**Data excerpt**
*** Block opens ***

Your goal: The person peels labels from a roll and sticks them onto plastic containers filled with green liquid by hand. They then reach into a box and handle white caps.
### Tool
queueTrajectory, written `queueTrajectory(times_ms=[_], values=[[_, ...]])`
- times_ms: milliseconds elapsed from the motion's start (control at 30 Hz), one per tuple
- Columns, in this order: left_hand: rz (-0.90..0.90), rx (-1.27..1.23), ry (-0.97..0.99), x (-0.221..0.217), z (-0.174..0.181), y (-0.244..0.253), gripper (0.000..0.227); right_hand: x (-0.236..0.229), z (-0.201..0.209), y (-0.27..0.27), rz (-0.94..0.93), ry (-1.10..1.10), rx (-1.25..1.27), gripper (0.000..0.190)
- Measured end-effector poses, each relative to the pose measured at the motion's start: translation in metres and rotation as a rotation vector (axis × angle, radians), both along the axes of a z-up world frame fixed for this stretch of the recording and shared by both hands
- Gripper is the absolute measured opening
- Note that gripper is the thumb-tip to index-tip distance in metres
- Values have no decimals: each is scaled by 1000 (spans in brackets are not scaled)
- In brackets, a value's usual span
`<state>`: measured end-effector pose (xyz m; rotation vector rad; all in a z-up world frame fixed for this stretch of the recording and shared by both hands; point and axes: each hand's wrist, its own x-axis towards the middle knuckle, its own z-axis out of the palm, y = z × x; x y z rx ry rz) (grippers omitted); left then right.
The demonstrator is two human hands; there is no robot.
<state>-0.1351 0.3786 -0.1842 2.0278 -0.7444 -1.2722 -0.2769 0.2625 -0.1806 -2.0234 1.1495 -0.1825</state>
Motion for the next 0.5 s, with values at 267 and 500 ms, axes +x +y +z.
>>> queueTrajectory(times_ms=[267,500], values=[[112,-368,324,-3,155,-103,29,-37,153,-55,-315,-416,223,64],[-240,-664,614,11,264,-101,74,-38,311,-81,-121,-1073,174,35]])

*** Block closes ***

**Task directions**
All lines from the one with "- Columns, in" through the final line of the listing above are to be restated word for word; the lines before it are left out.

**Response for this exercise**
- Columns, in this order: left_hand: rz (-0.90..0.90), rx (-1.27..1.23), ry (-0.97..0.99), x (-0.221..0.217), z (-0.174..0.181), y (-0.244..0.253), gripper (0.000..0.227); right_hand: x (-0.236..0.229), z (-0.201..0.209), y (-0.27..0.27), rz (-0.94..0.93), ry (-1.10..1.10), rx (-1.25..1.27), gripper (0.000..0.190)
- Measured end-effector poses, each relative to the pose measured at the motion's start: translation in metres and rotation as a rotation vector (axis × angle, radians), both along the axes of a z-up world frame fixed for this stretch of the recording and shared by both hands
- Gripper is the absolute measured opening
- Note that gripper is the thumb-tip to index-tip distance in metres
- Values have no decimals: each is scaled by 1000 (spans in brackets are not scaled)
- In brackets, a value's usual span
`<state>`: measured end-effector pose (xyz m; rotation vector rad; all in a z-up world frame fixed for this stretch of the recording and shared by both hands; point and axes: each hand's wrist, its own x-axis towards the middle knuckle, its own z-axis out of the palm, y = z × x; x y z rx ry rz) (grippers omitted); left then right.
The demonstrator is two human hands; there is no robot.
<state>-0.1351 0.3786 -0.1842 2.0278 -0.7444 -1.2722 -0.2769 0.2625 -0.1806 -2.0234 1.1495 -0.1825</state>
Motion for the next 0.5 s, with values at 267 and 500 ms, axes +x +y +z.
>>> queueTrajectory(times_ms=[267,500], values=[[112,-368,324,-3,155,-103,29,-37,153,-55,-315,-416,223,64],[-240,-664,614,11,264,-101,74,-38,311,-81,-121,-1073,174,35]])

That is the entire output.